Hiring For IT Positions Has Become Increasingly Competitive
As the trio examined the ways in which the workforce continues to change, McRaith noted that competition for attracting candidates and hiring employees has become increasingly stiff.
“Competition for talent is incredibly intense,” she said. “For one thing, you are facing a record number of roles posted, particularly for technology roles. And then we have 1 million women missing from the workforce today. We also had the ‘Great Resignation.’” All of these factors have combined to create a hypercompetitive hiring situation for organizations seeking highly skilled IT professionals, she said.
“We think about the specialists or specific skills, but employers across industries and across geographies are having to dig deeper to hire and retain talent,” McRaith said.
Employee Expectations Have Shifted in Recent Years
Another factor affecting the recruiting and hiring process is a distinct change in the expectations of candidates applying for jobs. “You think about your employee value proposition and how we speak to our candidates through this employee value proposition.
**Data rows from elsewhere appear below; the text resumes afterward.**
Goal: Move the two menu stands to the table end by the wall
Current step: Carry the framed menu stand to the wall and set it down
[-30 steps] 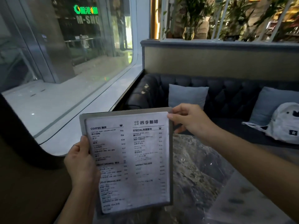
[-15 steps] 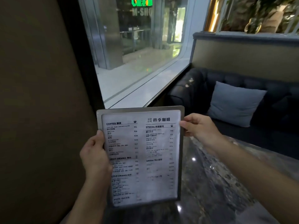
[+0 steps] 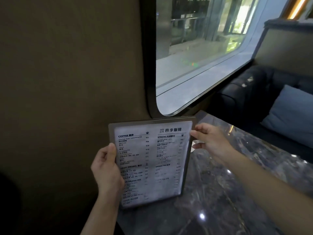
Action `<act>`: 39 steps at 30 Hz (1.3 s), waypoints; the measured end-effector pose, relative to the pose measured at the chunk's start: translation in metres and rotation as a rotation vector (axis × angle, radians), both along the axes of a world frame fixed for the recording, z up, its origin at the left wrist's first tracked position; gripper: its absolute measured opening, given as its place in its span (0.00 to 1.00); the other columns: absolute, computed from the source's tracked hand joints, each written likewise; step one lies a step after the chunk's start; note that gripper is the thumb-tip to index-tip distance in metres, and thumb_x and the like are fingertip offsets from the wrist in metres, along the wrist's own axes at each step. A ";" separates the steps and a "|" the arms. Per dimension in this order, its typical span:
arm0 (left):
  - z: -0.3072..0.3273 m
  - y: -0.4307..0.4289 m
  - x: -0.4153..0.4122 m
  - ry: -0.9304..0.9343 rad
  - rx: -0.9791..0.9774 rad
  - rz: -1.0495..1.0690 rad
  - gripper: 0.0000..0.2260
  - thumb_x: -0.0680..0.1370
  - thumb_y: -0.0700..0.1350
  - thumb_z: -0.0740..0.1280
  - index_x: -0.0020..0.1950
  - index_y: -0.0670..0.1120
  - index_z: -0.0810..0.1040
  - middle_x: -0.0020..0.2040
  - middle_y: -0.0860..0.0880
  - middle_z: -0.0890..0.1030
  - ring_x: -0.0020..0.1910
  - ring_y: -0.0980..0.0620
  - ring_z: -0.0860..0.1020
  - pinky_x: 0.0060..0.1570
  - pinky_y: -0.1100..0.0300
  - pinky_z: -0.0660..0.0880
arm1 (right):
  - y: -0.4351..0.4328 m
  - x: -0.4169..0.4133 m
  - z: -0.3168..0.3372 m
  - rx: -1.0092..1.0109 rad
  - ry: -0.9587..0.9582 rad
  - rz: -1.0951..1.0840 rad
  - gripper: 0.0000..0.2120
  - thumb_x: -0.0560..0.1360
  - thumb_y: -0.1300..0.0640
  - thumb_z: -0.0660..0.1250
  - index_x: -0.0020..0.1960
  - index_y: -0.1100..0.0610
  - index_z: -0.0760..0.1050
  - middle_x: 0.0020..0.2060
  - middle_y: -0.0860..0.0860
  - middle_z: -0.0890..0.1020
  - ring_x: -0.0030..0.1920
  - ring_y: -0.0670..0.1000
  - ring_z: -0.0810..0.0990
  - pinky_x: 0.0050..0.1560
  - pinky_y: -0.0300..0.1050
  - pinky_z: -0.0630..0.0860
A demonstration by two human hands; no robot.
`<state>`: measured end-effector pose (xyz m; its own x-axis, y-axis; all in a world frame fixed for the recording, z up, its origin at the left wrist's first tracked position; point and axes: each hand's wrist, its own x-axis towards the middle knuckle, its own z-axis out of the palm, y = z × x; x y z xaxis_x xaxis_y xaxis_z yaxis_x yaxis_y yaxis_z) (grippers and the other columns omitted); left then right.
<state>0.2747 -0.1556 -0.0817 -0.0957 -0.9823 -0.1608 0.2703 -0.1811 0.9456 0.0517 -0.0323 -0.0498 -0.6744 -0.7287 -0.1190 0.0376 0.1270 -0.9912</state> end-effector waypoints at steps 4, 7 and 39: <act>-0.011 -0.005 0.015 0.038 0.029 0.053 0.12 0.76 0.48 0.64 0.33 0.51 0.78 0.32 0.52 0.83 0.36 0.52 0.82 0.38 0.53 0.78 | -0.017 0.008 -0.005 -0.025 0.021 0.054 0.04 0.72 0.66 0.65 0.40 0.59 0.76 0.36 0.55 0.80 0.32 0.47 0.79 0.23 0.38 0.76; -0.018 -0.007 0.022 0.042 0.033 0.091 0.12 0.76 0.48 0.63 0.33 0.50 0.78 0.31 0.53 0.83 0.33 0.54 0.82 0.31 0.59 0.78 | -0.023 0.012 -0.005 -0.029 0.069 0.088 0.06 0.72 0.66 0.66 0.39 0.57 0.77 0.35 0.54 0.82 0.30 0.43 0.80 0.22 0.39 0.75; -0.082 -0.010 0.076 -0.164 0.096 -0.368 0.18 0.70 0.57 0.64 0.58 0.54 0.75 0.56 0.50 0.80 0.57 0.50 0.77 0.53 0.50 0.73 | 0.010 0.019 -0.098 0.154 0.034 0.142 0.10 0.69 0.58 0.71 0.49 0.49 0.78 0.48 0.51 0.84 0.49 0.50 0.82 0.48 0.46 0.77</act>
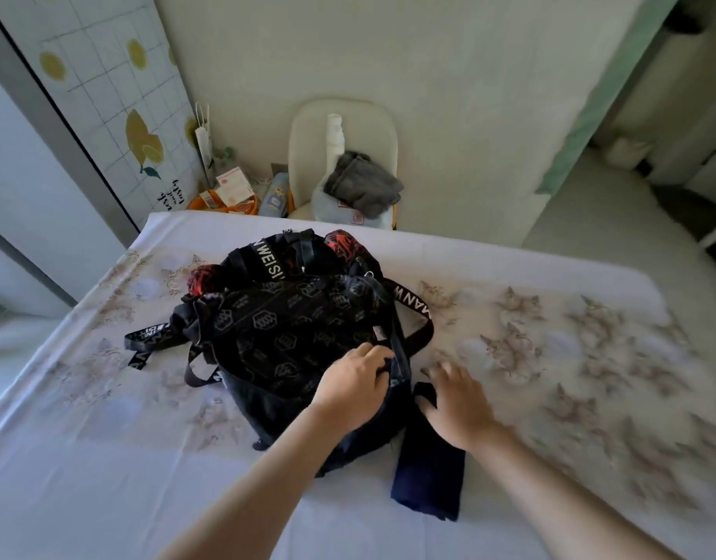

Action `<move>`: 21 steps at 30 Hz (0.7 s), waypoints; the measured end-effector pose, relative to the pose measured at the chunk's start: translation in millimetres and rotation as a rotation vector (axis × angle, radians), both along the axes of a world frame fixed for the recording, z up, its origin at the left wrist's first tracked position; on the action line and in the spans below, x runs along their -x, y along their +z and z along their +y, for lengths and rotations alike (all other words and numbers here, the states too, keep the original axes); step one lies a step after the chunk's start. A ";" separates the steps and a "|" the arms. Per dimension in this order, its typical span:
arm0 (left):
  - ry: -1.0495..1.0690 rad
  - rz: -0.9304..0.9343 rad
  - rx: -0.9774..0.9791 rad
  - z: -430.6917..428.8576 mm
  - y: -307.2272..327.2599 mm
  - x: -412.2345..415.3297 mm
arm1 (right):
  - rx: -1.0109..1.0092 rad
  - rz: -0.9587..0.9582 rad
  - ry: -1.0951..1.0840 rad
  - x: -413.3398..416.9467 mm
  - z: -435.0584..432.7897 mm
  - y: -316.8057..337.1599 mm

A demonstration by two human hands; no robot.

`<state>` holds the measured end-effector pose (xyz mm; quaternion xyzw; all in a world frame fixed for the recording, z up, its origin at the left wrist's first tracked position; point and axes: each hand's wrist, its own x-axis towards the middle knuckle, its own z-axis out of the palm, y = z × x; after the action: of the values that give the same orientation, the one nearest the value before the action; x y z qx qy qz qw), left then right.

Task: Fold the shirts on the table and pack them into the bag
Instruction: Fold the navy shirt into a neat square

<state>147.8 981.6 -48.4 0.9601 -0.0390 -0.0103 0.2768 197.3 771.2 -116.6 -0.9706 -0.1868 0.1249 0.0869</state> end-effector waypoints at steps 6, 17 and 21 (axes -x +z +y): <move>-0.141 -0.093 -0.156 -55.8 -37.5 28.6 | -0.010 0.164 -0.012 45.9 -45.3 -26.6; 0.219 0.721 0.499 -132.9 -64.1 38.0 | -0.446 0.246 -0.185 100.4 -88.7 -15.7; 0.168 0.773 0.550 -128.0 -65.7 38.2 | -0.589 0.254 -0.275 100.1 -85.7 -9.7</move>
<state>109.6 853.6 -114.1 0.7770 0.1434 -0.3332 0.5145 97.3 685.5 -126.2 -0.8967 -0.0697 0.1725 0.4016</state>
We’re seeing companies having to rejigger or reshape that, knowing that three things are really, really critical for candidates and for your employees today.”
The first expectation McRaith listed was flexibility. “Flexibility is absolutely a must-have. We should think about it in terms of radical flexibility.” Prior to the pandemic, many employers were focused on where their employees were working, and for most of them, that was in the office. “But now we’re really going to look at three things: what they work on, who they work with and how much they work. Those are the things that candidates are really questioning as they go for jobs.”
McRaith also pointed out that employees expect their employers to care about their emotional and mental well-being in ways they didn’t before the pandemic. Candidates and employees now expect employers to be concerned about their well-being in three categories: emotional and mental well-being, financial well-being and physical well-being.
Financial Well-Being Requires Employee Development
Avery, director of business development at Focal Point, pointed to the difficulty many organizations are currently having with filling skilled IT positions. According to Avery, the industry is only filling 66% of open jobs.
One possible solution is internal development, Avery said. “We need to be thinking about all these jobs. We need to develop our people to build their next role here. What you have on hand today is your leadership of next year, because your next line up in security operations center management is your next network admin turning into your next network manager. That final thinking is the only way to really combat this, because it's only getting worse.”
“These numbers demand new answers, and those answers are really about building your own resources from the ground up,” he continued. “Once you have them, show them that they matter. Develop them. Maybe it’s not linear, maybe it’s not the exact next job on your org chart, maybe it’s over here somewhere.” Avery said that building skills through internal development will provide results faster than the hiring market can provide skilled outside candidates.
Pavliv, senior solutions architect at Focal Point, pointed to other problems going on in IT and cybersecurity employment. “Specifically, a lack of diversity is a really big problem right now,” he said. “When we talk about a lack of diversity, it’s not just race, gender, ethnicity; it’s a lack of diversity of experience, diversity of talent. All of those things are paramount to building a team that can think creatively and solve future challenges.”